> What to produce
Here are some records. Repeat them all exactly.

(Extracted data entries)
<<<<

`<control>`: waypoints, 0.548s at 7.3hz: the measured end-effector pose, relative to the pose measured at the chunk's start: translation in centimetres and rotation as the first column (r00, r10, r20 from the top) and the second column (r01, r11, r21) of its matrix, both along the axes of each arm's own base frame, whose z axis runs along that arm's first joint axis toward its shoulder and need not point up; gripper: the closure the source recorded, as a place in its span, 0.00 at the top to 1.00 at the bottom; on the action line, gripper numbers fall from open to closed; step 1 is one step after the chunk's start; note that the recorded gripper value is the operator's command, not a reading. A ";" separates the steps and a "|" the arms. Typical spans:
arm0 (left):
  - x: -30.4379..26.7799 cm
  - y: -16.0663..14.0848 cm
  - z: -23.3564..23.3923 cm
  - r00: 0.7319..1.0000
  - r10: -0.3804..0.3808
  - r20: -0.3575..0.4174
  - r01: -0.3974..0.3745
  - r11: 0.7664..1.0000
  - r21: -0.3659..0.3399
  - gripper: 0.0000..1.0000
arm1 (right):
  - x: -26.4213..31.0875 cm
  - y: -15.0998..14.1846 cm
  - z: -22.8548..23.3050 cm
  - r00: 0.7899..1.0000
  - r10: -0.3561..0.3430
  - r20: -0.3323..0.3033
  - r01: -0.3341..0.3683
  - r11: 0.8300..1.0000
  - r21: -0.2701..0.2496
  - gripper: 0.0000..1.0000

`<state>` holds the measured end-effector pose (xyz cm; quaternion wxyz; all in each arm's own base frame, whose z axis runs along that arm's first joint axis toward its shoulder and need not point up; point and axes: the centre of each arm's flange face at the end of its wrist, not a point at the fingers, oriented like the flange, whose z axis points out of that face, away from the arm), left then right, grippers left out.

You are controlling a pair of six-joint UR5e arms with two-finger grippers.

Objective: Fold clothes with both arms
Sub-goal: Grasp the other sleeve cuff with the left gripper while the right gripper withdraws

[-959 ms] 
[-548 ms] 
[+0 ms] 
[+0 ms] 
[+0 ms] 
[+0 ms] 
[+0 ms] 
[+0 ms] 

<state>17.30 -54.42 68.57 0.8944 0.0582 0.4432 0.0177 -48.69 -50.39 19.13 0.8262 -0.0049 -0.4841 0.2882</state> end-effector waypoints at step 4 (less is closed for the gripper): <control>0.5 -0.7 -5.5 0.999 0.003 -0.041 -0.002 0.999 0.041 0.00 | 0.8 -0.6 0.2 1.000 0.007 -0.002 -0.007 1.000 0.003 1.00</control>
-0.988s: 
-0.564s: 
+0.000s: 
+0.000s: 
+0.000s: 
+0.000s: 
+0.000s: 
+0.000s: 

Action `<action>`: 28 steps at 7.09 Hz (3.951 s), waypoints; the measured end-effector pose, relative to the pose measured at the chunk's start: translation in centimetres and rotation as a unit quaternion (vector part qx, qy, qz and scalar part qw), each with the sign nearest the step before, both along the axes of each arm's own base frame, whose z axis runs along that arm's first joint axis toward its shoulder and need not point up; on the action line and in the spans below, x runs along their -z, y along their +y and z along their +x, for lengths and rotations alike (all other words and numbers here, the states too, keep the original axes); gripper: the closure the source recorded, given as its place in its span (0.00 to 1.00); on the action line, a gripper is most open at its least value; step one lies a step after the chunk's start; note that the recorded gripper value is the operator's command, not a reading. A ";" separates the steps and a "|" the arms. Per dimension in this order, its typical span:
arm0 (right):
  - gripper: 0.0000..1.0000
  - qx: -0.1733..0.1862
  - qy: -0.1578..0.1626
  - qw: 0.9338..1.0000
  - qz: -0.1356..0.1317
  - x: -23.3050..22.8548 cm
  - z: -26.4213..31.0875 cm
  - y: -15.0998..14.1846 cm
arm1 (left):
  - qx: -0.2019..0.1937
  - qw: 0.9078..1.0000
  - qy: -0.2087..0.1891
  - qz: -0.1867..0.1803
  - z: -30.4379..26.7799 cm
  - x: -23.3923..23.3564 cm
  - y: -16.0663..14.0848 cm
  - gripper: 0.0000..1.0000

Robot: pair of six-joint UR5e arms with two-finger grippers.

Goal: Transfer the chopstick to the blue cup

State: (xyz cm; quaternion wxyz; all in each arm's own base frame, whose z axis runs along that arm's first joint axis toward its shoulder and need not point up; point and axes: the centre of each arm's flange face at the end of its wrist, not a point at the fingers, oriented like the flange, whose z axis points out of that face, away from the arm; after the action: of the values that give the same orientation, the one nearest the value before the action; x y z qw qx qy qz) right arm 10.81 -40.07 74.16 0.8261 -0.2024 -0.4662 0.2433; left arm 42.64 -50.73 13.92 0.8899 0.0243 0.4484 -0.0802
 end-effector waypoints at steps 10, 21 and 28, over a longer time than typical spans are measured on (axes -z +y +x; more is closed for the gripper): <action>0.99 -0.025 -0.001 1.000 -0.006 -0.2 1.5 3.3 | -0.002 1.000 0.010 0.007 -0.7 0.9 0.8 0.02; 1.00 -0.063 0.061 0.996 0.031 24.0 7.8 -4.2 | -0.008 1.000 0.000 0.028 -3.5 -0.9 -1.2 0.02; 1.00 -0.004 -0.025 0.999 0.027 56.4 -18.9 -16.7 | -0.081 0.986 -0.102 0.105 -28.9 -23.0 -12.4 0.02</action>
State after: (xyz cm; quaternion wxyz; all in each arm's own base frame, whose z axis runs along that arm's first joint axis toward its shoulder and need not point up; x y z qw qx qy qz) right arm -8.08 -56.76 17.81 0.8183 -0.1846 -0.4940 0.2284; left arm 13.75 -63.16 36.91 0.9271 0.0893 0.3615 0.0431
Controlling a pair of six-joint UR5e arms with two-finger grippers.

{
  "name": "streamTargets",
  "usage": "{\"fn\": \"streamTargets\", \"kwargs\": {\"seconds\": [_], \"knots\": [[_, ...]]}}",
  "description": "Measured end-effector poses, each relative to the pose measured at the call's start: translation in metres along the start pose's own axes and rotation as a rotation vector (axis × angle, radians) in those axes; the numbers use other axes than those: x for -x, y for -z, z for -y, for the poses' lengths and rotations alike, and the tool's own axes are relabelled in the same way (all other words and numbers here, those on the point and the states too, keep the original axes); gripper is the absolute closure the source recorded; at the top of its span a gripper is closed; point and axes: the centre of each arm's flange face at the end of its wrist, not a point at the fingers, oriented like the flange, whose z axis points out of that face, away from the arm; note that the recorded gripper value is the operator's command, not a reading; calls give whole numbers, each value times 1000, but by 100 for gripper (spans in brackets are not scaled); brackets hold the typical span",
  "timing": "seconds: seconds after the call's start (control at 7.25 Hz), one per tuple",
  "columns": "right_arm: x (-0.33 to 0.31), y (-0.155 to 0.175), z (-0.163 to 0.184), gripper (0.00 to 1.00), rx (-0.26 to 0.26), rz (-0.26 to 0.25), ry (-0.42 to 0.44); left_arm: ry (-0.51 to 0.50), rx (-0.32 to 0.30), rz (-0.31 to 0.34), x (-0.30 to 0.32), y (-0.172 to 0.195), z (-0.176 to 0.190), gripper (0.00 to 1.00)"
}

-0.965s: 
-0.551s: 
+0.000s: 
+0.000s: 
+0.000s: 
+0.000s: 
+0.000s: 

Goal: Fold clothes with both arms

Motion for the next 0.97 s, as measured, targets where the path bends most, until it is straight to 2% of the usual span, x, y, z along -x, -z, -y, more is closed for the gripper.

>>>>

> Response box
`<control>`: waypoints, 0.548s at 7.3hz: the measured end-effector pose, relative to the pose measured at the chunk's start: translation in centimetres and rotation as the first column (r00, r10, r20 from the top) and the second column (r01, r11, r21) of its matrix, both along the axes of each arm's own base frame, whose z axis runs along that arm's first joint axis toward its shoulder and need not point up; gripper: the closure the source recorded, as a place in its span, 0.00 at the top to 1.00 at the bottom; on the action line, gripper numbers fall from open to closed; step 1 is one step after the chunk's start; note that the recorded gripper value is the operator's command, not a reading. A ";" separates the steps and a "|" the arms. Typical spans:
arm0 (left):
  - x: -30.4379..26.7799 cm
  - y: -16.0663..14.0848 cm
  - z: -23.3564..23.3923 cm
  - r00: 0.7319..1.0000
  - r10: -0.3804..0.3808
  - r20: -0.3575..0.4174
  - r01: -0.3974..0.3745
  - r11: 0.7664..1.0000
  - r21: -0.3659..0.3399
  - gripper: 0.0000..1.0000
arm1 (right):
  - x: -26.4213..31.0875 cm
  - y: -15.0998..14.1846 cm
  - z: -22.8548..23.3050 cm
  - r00: 0.7899..1.0000
  - r10: -0.3561..0.3430
  - r20: -0.3323..0.3033
  - r01: -0.3341..0.3683
  - r11: 0.8300..1.0000
  - r21: -0.2701..0.2496
  - gripper: 0.0000..1.0000

`<state>` holds the measured end-effector pose (xyz cm; quaternion wxyz; all in each arm's own base frame, whose z axis runs along that arm's first joint axis toward its shoulder and need not point up; point and axes: the centre of each arm's flange face at the end of its wrist, not a point at the fingers, oriented like the flange, whose z axis points out of that face, away from the arm), left then right, grippers left out.

You are controlling a pair of six-joint UR5e arms with two-finger grippers.

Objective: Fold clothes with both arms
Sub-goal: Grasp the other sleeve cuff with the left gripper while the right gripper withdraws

[-959 ms] 
[-548 ms] 
[+0 ms] 
[+0 ms] 
[+0 ms] 
[+0 ms] 
[+0 ms] 
[+0 ms] 

<state>17.30 -54.42 68.57 0.8944 0.0582 0.4432 0.0177 -48.69 -50.39 19.13 0.8262 -0.0049 -0.4841 0.2882</state> end-effector waypoints at step 4 (less is closed for the gripper): <control>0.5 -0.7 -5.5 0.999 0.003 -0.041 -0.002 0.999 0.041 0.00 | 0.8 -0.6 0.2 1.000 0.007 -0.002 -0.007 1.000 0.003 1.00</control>
-0.988s: 
-0.564s: 
+0.000s: 
+0.000s: 
+0.000s: 
+0.000s: 
+0.000s: 
+0.000s: 

Action `<action>`: 28 steps at 7.09 Hz (3.951 s), waypoints; the measured end-effector pose, relative to the pose measured at the chunk's start: translation in centimetres and rotation as a unit quaternion (vector part qx, qy, qz and scalar part qw), each with the sign nearest the step before, both along the axes of each arm's own base frame, whose z axis runs along that arm's first joint axis toward its shoulder and need not point up; on the action line and in the spans below, x runs along their -z, y along their +y and z along their +x, for lengths and rotations alike (all other words and numbers here, the states too, keep the original axes); gripper: the closure the source recorded, given as its place in its span (0.00 to 1.00); on the action line, a gripper is most open at its least value; step one lies a step after the chunk's start; note that the recorded gripper value is the operator's command, not a reading. A ";" separates the steps and a "|" the arms. Per dimension in this order, its typical span:
arm0 (right):
  - gripper: 0.0000..1.0000
  - qx: -0.1733..0.1862
  - qy: -0.1578..0.1626
  - qw: 0.9338..1.0000
  - qz: -0.1356..0.1317
  - x: -23.3050..22.8548 cm
  - z: -26.4213..31.0875 cm
  - y: -15.0998..14.1846 cm
arm1 (left):
  - qx: -0.2019..0.1937
  - qw: 0.9078..1.0000
  - qy: -0.2087..0.1891
  - qz: -0.1867..0.1803
  - z: -30.4379..26.7799 cm
  - x: -23.3923..23.3564 cm
  - y: -16.0663..14.0848 cm
  - gripper: 0.0000..1.0000

Robot: pair of six-joint UR5e arms with two-finger grippers.

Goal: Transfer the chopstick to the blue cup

State: (xyz cm; quaternion wxyz; all in each arm's own base frame, whose z axis runs along that arm's first joint axis toward its shoulder and need not point up; point and axes: the centre of each arm's flange face at the end of its wrist, not a point at the fingers, oriented like the flange, whose z axis points out of that face, away from the arm; after the action: of the values that give the same orientation, the one nearest the value before the action; x y z qw qx qy qz) right arm 10.81 -40.07 74.16 0.8261 -0.2024 -0.4662 0.2433; left arm 42.64 -50.73 13.92 0.8899 0.0243 0.4484 -0.0802
 end-effector waypoints at steps 10, 21 and 28, over a longer time than typical spans are measured on (axes -z +y +x; more is closed for the gripper): <action>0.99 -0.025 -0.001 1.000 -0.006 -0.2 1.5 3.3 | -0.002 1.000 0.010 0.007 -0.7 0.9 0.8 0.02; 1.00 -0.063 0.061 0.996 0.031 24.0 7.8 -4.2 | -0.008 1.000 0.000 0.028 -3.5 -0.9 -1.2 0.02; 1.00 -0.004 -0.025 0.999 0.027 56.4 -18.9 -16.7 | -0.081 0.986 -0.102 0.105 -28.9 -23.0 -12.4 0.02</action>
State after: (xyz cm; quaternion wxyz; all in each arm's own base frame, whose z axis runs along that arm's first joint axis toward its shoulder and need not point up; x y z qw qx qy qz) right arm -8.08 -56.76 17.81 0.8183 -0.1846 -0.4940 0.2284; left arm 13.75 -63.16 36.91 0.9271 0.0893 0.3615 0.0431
Controlling a pair of six-joint UR5e arms with two-finger grippers.

{
  "name": "streamTargets",
  "usage": "{\"fn\": \"streamTargets\", \"kwargs\": {\"seconds\": [_], \"knots\": [[_, ...]]}}",
  "description": "Measured end-effector poses, each relative to the pose measured at the call's start: translation in metres along the start pose's own axes and rotation as a rotation vector (axis × angle, radians) in those axes; the numbers use other axes than those: x for -x, y for -z, z for -y, for the poses' lengths and rotations alike, and the tool's own axes are relabelled in the same way (all other words and numbers here, those on the point and the states too, keep the original axes); gripper is the absolute closure the source recorded; at the top of its span a gripper is closed; point and axes: the centre of each arm's flange face at the end of its wrist, not a point at the fingers, oriented like the flange, whose z axis points out of that face, away from the arm; note that the recorded gripper value is the operator's command, not a reading; calls give whole numbers, each value times 1000, but by 100 for gripper (spans in brackets are not scaled); brackets hold the typical span",
  "timing": "seconds: seconds after the call's start (control at 7.25 Hz), one per tuple",
  "columns": "right_arm: x (-0.33 to 0.31), y (-0.155 to 0.175), z (-0.163 to 0.184), gripper (0.00 to 1.00), rx (-0.26 to 0.26), rz (-0.26 to 0.25), ry (-0.42 to 0.44); left_arm: ry (-0.51 to 0.50), rx (-0.32 to 0.30), rz (-0.31 to 0.34), x (-0.30 to 0.32), y (-0.172 to 0.195), z (-0.176 to 0.190), gripper (0.00 to 1.00)"
}

-0.965s: 
-0.551s: 
+0.000s: 
+0.000s: 
+0.000s: 
+0.000s: 
+0.000s: 

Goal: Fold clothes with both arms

Motion for the next 0.97 s, as measured, targets where the path bends most, until it is straight to 2% of the usual span, x, y, z along -x, -z, -y, more is closed for the gripper.

There is nothing more to the exercise.